Your copy should start at the line with "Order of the" and end at the line with "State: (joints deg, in" in the data below. Transcribe only those lines, exactly, pictures excluded.
*** DATASET SECTION ***
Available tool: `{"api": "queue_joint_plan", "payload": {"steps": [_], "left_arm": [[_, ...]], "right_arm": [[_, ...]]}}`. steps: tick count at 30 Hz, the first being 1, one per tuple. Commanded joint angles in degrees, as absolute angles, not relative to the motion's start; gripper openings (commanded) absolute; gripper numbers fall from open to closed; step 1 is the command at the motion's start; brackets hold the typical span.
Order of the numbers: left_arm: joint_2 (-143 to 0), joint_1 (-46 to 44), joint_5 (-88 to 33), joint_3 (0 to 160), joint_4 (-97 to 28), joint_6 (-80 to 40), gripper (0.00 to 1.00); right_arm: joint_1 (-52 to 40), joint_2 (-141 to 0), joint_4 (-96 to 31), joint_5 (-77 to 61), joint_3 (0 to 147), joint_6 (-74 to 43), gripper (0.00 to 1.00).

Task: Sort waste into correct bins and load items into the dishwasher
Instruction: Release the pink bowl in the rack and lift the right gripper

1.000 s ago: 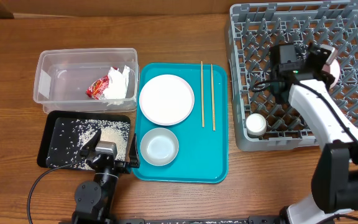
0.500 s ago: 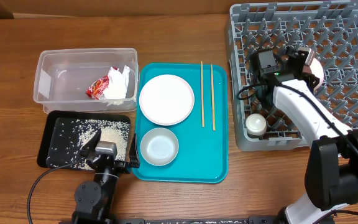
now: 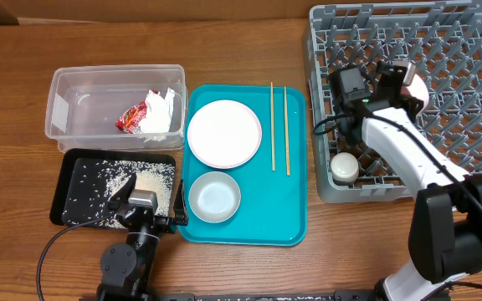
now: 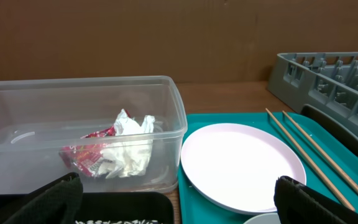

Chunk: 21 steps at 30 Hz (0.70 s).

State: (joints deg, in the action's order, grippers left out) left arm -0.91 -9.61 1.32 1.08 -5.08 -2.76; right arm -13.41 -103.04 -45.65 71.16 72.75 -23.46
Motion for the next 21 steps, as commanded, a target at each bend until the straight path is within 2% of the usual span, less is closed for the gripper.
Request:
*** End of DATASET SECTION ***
| EXERCISE RESULT |
Order of the numbers: left_arm: joint_2 (-143 to 0), joint_1 (-46 to 44), joint_5 (-88 to 33), joint_3 (0 to 160), joint_4 (-97 to 28), joint_6 (-80 to 40), gripper (0.00 to 1.00); right_arm: joint_1 (-52 to 40), joint_2 (-141 to 0), joint_4 (-96 to 31), joint_5 (-77 to 61), joint_3 (0 to 147), joint_6 (-74 to 43), gripper (0.00 to 1.00).

Task: Sort waste into correct bins and load items into the dishwasher
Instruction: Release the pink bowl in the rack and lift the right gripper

1.000 s ago: 
0.500 s ago: 
now: 
now: 

Chunk: 21 steps at 30 Hz (0.70 s).

State: (joints deg, in the action's order, grippers left out) left arm -0.91 -9.61 1.32 1.08 -5.08 -2.76; right arm -13.41 -103.04 -45.65 71.16 72.75 -23.46

Thus the exercise is complete.